Stadtleben | aus FALTER 17/01 vom 25.04.2001

Liebe Aushilfe Immer wenn ich kreuzworträtsele, scheitere ich an folgender Frage: Starmodel der Fünfzigerjahre, von Fellini für den Film entdeckt, hat ein Kind mit Alain Delon, war Andy Warhols Muse und Mondgöttin, später Sängerin bei Velvet Underground, in ihren Adern floss Eiswasser und Heroin. Geboren in Köln als Christa Päffgen, gestorben auf Ibiza, vier Buchstaben. Können Sie mir helfen? Karlo Tobler Lieber Herr Tobler! Keine Ahnung, probieren Sie es mal mit Agnes Windeck, die hat doch vier Buchstaben, auf denen sie saß. Passt nicht?
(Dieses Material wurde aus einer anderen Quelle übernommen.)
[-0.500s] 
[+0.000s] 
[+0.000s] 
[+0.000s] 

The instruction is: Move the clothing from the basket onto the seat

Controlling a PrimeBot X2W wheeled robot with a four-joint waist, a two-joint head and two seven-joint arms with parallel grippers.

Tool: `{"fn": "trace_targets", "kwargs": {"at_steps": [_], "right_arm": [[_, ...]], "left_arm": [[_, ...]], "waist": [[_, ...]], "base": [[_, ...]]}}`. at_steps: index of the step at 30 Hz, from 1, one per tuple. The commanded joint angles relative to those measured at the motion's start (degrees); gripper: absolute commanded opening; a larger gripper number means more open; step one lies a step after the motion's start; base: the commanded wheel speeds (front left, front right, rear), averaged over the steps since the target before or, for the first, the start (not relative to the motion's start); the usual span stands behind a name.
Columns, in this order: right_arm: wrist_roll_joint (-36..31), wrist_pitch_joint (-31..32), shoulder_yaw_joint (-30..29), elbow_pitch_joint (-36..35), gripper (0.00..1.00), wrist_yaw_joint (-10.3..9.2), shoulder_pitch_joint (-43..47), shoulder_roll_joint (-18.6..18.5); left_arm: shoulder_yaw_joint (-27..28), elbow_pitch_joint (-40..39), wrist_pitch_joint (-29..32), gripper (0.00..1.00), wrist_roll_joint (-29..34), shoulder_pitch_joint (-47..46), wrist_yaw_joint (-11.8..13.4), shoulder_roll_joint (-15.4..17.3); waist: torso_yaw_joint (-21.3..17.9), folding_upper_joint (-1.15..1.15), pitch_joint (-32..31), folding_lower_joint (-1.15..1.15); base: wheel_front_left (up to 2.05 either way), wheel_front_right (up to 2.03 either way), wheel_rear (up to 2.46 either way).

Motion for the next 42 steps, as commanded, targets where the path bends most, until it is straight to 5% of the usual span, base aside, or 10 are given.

Lili Marleen, die Mieze aus der Schnulze Lili Marleen? Sie können ja das Marleen weglassen. Lili Marleen sollte übrigens ursprünglich ganz anders heißen, nämlich Hedda Sjörnborst, aber das hat den Komponisten des Liedes, Christoph Willibald Gluck, in Bedrängnis gebracht, denn es ist ihm außer Adlerhorst kein vernünftiges Reimwort auf Sjörnborst eingefallen, und im Greifvogelmilieu wollte er die Weise wirklich nicht ansiedeln. Dazu war er ornithologisch zu unangehaucht. So schenkte er der Welt das vielleicht einzigste oder zumindest schönste Lampenlied, in dem er auch noch geschickt eine Kaserne unterbrachte, als Kontrast. Lili Marleen steht unter einer Laterne und liest, weil die Glühbirnen in ihrer Stube so genannte Schwarzlichtbirnen sind, wie in der Disco, alles Dunkle wird verschluckt, alles Helle grell. Apropos schwarz, nachdem es ja jetzt Waschmittel für schwarze Wäsche gibt und schwarze Slipeinlagen, schreit der Markt doch förmlich nach schwarzem Klopapier, schwarzen Kopfschmerztabletten und schwarzen Slipeinlagen, die man nach Gebrauch in Wasser auflösen kann, worauf eine Magnesiumbrause entsteht, die nach Passionsfrucht schmeckt. Wie war die Frage nochmal?